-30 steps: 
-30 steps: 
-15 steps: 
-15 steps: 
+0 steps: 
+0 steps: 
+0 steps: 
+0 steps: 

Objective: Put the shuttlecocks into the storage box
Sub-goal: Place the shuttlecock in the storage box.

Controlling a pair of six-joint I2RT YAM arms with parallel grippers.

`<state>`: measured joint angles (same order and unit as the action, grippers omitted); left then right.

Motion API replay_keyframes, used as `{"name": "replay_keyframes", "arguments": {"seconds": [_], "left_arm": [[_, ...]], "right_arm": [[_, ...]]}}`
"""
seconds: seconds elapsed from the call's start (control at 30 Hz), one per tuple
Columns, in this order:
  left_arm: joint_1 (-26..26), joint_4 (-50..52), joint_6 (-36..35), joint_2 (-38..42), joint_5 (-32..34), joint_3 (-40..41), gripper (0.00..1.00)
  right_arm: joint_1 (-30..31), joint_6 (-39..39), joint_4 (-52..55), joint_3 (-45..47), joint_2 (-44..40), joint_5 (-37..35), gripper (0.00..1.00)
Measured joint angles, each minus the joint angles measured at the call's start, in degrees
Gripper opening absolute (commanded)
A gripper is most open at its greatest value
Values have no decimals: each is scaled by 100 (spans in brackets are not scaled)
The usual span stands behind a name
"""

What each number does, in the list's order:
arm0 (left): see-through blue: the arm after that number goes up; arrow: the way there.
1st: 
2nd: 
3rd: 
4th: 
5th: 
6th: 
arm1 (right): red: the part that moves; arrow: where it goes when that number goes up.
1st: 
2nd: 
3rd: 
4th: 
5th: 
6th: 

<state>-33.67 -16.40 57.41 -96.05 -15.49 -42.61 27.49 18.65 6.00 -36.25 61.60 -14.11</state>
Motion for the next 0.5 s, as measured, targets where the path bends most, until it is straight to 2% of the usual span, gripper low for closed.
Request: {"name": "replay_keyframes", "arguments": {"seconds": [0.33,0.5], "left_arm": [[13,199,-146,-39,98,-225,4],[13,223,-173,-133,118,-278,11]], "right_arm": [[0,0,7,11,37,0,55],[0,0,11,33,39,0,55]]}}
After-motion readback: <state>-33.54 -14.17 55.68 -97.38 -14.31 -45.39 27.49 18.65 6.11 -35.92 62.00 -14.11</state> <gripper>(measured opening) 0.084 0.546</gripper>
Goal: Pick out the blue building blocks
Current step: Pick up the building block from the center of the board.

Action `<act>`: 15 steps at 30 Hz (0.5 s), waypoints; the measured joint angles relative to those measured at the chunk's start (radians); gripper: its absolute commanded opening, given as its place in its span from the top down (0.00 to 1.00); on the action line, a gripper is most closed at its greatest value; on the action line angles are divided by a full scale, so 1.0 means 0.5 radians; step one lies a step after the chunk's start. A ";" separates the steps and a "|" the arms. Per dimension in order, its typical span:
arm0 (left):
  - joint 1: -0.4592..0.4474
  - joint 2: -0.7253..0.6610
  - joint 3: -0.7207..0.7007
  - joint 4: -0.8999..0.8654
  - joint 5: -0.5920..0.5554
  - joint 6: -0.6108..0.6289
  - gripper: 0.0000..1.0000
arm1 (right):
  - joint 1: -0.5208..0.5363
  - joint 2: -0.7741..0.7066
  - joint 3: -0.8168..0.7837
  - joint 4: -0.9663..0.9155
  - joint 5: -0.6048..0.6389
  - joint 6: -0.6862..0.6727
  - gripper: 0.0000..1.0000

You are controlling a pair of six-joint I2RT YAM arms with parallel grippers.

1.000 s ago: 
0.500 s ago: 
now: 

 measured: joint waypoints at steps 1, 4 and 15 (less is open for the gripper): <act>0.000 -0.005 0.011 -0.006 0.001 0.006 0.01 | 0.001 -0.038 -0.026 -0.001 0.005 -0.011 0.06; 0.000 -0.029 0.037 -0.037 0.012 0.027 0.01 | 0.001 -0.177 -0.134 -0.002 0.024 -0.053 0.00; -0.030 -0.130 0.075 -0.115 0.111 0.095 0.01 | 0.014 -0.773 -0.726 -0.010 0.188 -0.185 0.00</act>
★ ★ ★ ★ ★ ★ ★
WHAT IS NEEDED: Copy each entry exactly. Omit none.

YOUR SOLUTION:
-30 steps: 
-30 steps: 
-15 steps: 
-15 steps: 
+0 steps: 
+0 steps: 
+0 steps: 
+0 steps: 

Objective: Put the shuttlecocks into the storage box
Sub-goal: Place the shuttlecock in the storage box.

Controlling a pair of six-joint I2RT YAM arms with parallel grippers.

`<state>`: measured joint angles (same order and unit as the action, grippers omitted); left then right.

Motion API replay_keyframes, used as `{"name": "replay_keyframes", "arguments": {"seconds": [_], "left_arm": [[_, ...]], "right_arm": [[_, ...]]}}`
"""
seconds: seconds elapsed from the call's start (control at 30 Hz), one per tuple
Columns, in this order:
  left_arm: joint_1 (-26..26), joint_4 (-50..52), joint_6 (-36..35), joint_2 (-38..42), joint_5 (-32..34), joint_3 (-40..41), gripper (0.00..1.00)
  right_arm: joint_1 (-30..31), joint_6 (-39..39), joint_4 (-52..55), joint_3 (-45..47), joint_2 (-44..40), joint_5 (-37..35), gripper (0.00..1.00)
Measured joint angles, each minus the joint angles measured at the call's start, in degrees
Gripper opening absolute (commanded)
A gripper is most open at its greatest value
Values have no decimals: each is scaled by 100 (spans in brackets are not scaled)
The usual span stands behind a name
"""

What each number does, in the list's order:
arm0 (left): see-through blue: the arm after that number goes up; arrow: the way there.
1st: 
2nd: 
3rd: 
4th: 
5th: 
6th: 
arm1 (right): red: the part that moves; arrow: where it goes when that number goes up.
1st: 
2nd: 
3rd: 
4th: 
5th: 
6th: 

<state>-33.67 -16.40 57.41 -96.05 -15.49 -42.61 27.49 18.65 6.00 -36.25 61.60 -14.11</state>
Motion for the next 0.5 s, as measured, targets where the path bends most, until it is straight to 2% of the usual span, gripper low for closed.
Request: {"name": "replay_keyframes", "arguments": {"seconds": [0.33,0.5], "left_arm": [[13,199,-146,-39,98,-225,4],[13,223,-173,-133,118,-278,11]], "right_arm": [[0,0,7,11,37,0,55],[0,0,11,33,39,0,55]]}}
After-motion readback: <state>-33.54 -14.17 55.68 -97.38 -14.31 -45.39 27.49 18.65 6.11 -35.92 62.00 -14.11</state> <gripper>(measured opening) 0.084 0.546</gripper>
Goal: Pick out the blue building blocks
Current step: Pick up the building block from the center of the board.

Action `<act>`: 15 steps at 30 Hz (0.5 s), waypoints; the measured joint angles relative to those measured at the chunk's start (radians); gripper: its absolute commanded opening, given as its place in its span from the top down (0.00 to 1.00); on the action line, a gripper is most closed at its greatest value; on the action line angles are divided by a full scale, so 1.0 means 0.5 radians; step one lies a step after the chunk's start. A ";" separates the steps and a "|" the arms. Per dimension in order, its typical span:
arm0 (left):
  - joint 1: -0.4592..0.4474
  - joint 2: -0.7253..0.6610
  - joint 3: -0.7207..0.7007
  - joint 4: -0.8999..0.8654
  - joint 5: -0.5920..0.5554
  - joint 6: -0.6108..0.6289
  - gripper: 0.0000..1.0000
arm1 (right):
  - joint 1: -0.5208..0.5363
  - joint 2: -0.7741..0.7066
  - joint 3: -0.8168..0.7837
  - joint 4: -0.9663..0.9155
  - joint 5: -0.6048..0.6389
  - joint 6: -0.6862..0.6727
  - gripper: 0.0000..1.0000

You are controlling a pair of six-joint I2RT YAM arms with parallel grippers.

1.000 s ago: 
0.500 s ago: 
now: 

 measured: joint waypoints at steps 1, 4 and 15 (less is open for the gripper): <act>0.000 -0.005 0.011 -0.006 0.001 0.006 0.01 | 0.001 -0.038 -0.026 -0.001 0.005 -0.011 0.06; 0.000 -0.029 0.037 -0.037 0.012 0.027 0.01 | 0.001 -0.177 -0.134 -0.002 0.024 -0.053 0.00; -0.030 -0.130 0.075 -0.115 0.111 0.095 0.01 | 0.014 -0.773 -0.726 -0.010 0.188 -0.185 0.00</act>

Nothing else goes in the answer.